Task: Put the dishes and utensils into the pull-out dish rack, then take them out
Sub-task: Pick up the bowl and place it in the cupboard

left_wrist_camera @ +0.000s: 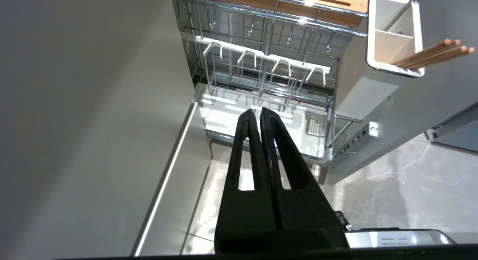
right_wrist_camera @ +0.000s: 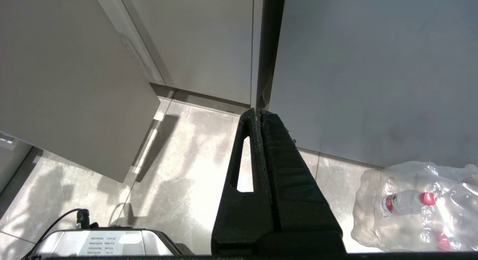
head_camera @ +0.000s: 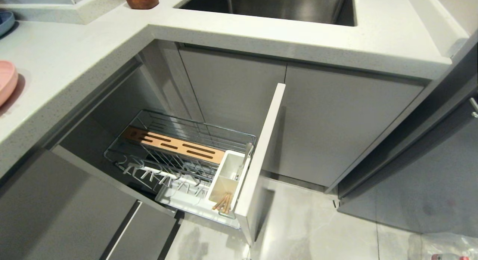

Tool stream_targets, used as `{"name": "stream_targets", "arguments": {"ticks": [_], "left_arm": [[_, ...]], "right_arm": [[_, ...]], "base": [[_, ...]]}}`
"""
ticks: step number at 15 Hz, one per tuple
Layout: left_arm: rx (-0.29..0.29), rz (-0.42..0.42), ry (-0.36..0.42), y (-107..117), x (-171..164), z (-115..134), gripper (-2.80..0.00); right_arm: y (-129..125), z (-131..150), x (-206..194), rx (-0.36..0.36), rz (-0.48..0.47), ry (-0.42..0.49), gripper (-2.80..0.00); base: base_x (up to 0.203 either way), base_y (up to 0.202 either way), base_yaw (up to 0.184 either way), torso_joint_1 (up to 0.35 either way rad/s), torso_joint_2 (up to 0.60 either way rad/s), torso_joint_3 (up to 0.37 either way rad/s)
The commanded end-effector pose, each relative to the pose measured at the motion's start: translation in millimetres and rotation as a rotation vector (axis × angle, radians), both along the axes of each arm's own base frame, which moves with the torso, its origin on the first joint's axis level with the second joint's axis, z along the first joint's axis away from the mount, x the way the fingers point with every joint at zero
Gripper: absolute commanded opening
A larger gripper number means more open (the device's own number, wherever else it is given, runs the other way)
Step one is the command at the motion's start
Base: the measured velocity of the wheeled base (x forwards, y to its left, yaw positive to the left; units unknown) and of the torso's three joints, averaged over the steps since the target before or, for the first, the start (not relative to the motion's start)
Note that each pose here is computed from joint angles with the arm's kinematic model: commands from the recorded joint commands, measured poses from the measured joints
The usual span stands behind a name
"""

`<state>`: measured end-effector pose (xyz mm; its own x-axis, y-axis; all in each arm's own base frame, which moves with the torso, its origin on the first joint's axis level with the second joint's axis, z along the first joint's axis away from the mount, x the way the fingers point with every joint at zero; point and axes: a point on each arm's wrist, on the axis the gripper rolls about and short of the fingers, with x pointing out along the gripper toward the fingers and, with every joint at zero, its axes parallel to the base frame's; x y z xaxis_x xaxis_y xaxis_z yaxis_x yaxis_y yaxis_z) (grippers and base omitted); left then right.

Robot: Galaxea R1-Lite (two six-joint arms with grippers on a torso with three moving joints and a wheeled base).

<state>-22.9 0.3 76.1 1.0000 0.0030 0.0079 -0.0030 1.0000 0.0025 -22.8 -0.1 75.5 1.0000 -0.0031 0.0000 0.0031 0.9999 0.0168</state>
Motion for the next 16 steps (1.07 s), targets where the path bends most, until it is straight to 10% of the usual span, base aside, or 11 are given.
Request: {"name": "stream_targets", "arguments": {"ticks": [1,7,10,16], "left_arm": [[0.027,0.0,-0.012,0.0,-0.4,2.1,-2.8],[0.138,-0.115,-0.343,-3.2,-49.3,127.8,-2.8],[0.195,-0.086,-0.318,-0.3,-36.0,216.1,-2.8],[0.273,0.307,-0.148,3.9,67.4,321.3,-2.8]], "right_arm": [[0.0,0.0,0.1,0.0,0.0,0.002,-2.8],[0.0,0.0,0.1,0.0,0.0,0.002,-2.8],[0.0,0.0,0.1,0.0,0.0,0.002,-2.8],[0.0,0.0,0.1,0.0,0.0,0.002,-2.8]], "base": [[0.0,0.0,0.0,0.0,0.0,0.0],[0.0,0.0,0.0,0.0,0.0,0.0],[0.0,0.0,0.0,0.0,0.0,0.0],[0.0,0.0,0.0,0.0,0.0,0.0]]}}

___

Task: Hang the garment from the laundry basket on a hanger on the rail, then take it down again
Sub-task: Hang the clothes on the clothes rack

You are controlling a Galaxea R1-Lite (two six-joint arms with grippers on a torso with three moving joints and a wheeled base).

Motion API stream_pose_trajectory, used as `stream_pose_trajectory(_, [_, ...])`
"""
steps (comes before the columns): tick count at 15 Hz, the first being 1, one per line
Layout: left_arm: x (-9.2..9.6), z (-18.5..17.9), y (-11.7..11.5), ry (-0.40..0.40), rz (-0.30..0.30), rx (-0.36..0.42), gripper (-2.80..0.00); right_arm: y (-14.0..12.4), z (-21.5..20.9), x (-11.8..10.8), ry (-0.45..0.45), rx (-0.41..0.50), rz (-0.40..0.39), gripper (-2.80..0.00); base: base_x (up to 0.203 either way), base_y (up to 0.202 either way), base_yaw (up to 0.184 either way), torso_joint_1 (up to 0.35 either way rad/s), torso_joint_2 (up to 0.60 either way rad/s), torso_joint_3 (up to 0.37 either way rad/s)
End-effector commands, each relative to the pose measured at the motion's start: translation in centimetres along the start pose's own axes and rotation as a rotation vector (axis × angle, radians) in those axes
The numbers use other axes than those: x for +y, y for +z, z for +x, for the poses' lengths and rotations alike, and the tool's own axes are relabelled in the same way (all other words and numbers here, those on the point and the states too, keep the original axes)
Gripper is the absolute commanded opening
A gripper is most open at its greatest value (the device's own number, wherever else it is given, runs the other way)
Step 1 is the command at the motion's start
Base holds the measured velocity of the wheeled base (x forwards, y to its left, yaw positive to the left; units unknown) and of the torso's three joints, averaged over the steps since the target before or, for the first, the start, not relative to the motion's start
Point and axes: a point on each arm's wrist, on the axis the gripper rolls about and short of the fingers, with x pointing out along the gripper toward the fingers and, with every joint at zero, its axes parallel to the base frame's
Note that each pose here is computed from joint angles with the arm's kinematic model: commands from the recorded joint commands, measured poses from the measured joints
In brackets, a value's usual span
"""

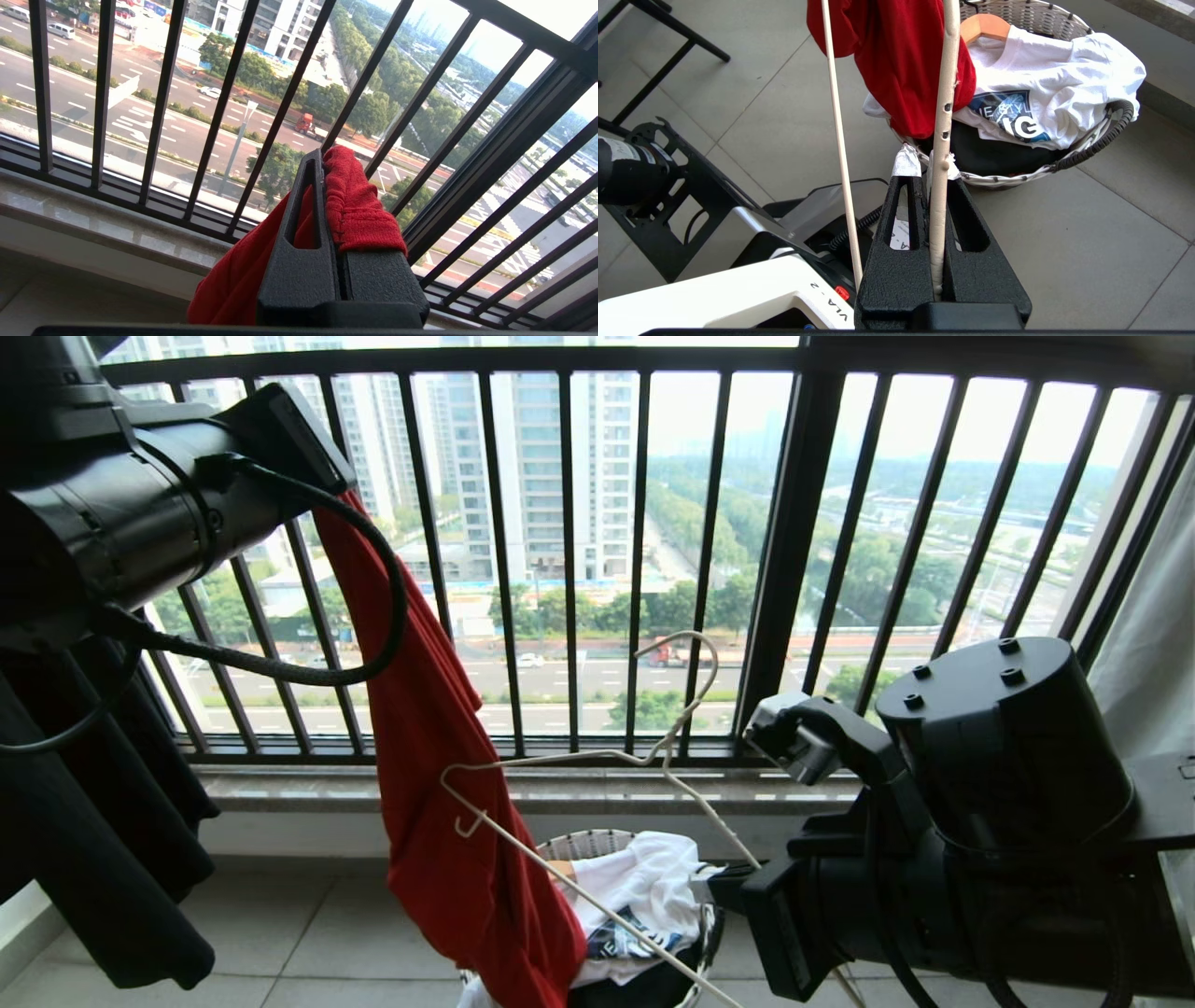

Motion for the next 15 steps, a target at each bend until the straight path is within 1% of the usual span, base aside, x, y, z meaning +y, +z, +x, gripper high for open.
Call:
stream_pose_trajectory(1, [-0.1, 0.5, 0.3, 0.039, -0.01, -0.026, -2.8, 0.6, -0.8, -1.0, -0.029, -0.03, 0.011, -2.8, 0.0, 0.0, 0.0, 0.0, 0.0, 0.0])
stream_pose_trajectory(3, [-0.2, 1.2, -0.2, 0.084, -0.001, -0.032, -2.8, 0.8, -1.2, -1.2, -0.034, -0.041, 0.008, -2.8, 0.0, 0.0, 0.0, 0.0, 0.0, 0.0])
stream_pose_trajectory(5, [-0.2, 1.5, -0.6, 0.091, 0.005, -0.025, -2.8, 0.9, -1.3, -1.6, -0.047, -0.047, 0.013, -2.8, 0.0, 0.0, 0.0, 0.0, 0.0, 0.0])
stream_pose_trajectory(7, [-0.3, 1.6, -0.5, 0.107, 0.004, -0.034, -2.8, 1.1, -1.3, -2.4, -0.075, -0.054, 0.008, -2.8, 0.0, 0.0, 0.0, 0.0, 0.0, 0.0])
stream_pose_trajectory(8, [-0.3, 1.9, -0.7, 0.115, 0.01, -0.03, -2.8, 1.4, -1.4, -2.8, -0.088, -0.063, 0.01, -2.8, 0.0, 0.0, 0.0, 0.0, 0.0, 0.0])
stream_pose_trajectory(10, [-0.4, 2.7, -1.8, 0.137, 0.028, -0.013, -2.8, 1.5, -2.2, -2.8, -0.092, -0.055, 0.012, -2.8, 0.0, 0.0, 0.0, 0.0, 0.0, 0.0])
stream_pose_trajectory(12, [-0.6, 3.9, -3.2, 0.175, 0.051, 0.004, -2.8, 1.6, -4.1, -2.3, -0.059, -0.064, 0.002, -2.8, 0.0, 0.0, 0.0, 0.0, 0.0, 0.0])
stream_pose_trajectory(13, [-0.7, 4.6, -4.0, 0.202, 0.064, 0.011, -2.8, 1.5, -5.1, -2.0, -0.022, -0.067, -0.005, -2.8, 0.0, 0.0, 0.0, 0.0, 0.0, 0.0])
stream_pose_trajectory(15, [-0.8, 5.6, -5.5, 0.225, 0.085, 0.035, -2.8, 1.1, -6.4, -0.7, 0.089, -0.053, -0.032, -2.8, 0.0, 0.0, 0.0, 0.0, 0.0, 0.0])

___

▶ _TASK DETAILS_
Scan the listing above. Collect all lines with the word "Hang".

▶ _TASK OUTPUT_
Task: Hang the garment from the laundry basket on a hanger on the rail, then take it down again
Sub-task: Hang the clothes on the clothes rack

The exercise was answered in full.